Exercise prompt: The expected output is exactly the lines below, starting at the line with "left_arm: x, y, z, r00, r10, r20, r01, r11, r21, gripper" and ending at the line with "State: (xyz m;", both included; no other line belongs in it.
☆ ☆ ☆ ☆
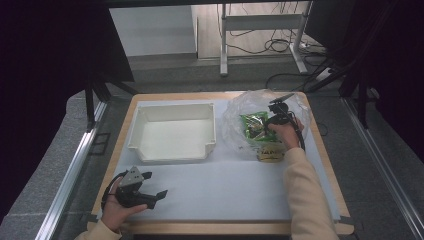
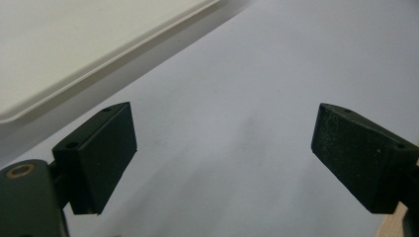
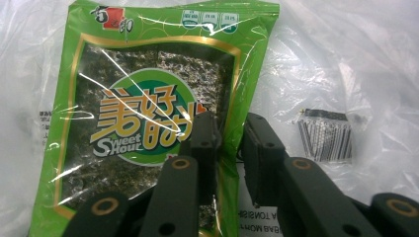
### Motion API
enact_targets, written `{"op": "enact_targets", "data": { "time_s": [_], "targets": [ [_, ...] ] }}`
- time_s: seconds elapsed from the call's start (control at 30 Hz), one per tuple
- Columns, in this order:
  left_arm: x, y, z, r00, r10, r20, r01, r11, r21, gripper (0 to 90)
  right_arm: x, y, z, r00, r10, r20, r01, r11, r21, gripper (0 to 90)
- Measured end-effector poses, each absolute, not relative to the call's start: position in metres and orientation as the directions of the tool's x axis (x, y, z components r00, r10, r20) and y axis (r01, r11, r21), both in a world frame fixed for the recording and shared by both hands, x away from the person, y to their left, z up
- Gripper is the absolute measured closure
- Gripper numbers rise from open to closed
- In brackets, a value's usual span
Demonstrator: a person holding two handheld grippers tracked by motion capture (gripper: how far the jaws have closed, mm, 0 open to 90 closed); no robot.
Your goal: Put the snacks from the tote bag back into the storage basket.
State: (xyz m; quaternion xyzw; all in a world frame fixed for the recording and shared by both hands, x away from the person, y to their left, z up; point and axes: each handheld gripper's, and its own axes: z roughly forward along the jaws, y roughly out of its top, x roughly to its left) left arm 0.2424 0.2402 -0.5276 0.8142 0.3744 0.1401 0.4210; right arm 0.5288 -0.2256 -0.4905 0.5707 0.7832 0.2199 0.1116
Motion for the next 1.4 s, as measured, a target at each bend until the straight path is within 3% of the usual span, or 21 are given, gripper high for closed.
{"op": "enact_targets", "data": {
  "time_s": [0.2,0.7,1.4],
  "targets": [
    [0.242,0.24,-0.528,0.682,0.726,-0.087,0.491,-0.366,0.791,10.3,0.528,-0.221,-0.491,-0.299,0.952,0.062,0.854,0.238,0.463,83.9],
    [0.243,0.242,-0.527,0.678,0.729,-0.088,0.492,-0.361,0.792,10.3,0.525,-0.218,-0.487,-0.286,0.957,0.045,0.851,0.233,0.47,88.8],
    [0.243,0.242,-0.528,0.678,0.73,-0.086,0.492,-0.364,0.791,10.3,0.499,-0.234,-0.449,-0.304,0.95,0.076,0.768,0.197,0.609,89.8]
  ]
}}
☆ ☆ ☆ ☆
Response:
  left_arm: x, y, z, r00, r10, r20, r01, r11, r21, gripper (0 to 90)
  right_arm: x, y, z, r00, r10, r20, r01, r11, r21, gripper (0 to 90)
- Measured end-effector poses, each absolute, not relative to the call's start: position in metres and orientation as the directions of the tool's x axis (x, y, z components r00, r10, r20) and y axis (r01, r11, r21), both in a world frame fixed for the recording and shared by both hands, x away from the person, y to their left, z up
- Gripper is the absolute measured closure
- Gripper numbers rise from open to closed
- In brackets, a value's usual span
Demonstrator: a person holding two handheld grippers tracked by motion capture (gripper: how far the jaws have closed, mm, 0 open to 90 closed); no robot.
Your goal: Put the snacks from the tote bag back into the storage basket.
State: (xyz m; quaternion xyzw; all in a world frame fixed for the recording and shared by both hands, x away from the person, y to their left, z up; point and axes: each handheld gripper's, and its own axes: z roughly forward along the jaws, y roughly out of its top, x roughly to its left) left arm 0.2424 0.2402 -0.5276 0.8142 0.3744 0.1401 0.4210; right arm 0.5288 -0.2256 -0.4905 0.5707 0.7832 0.2199 0.1116

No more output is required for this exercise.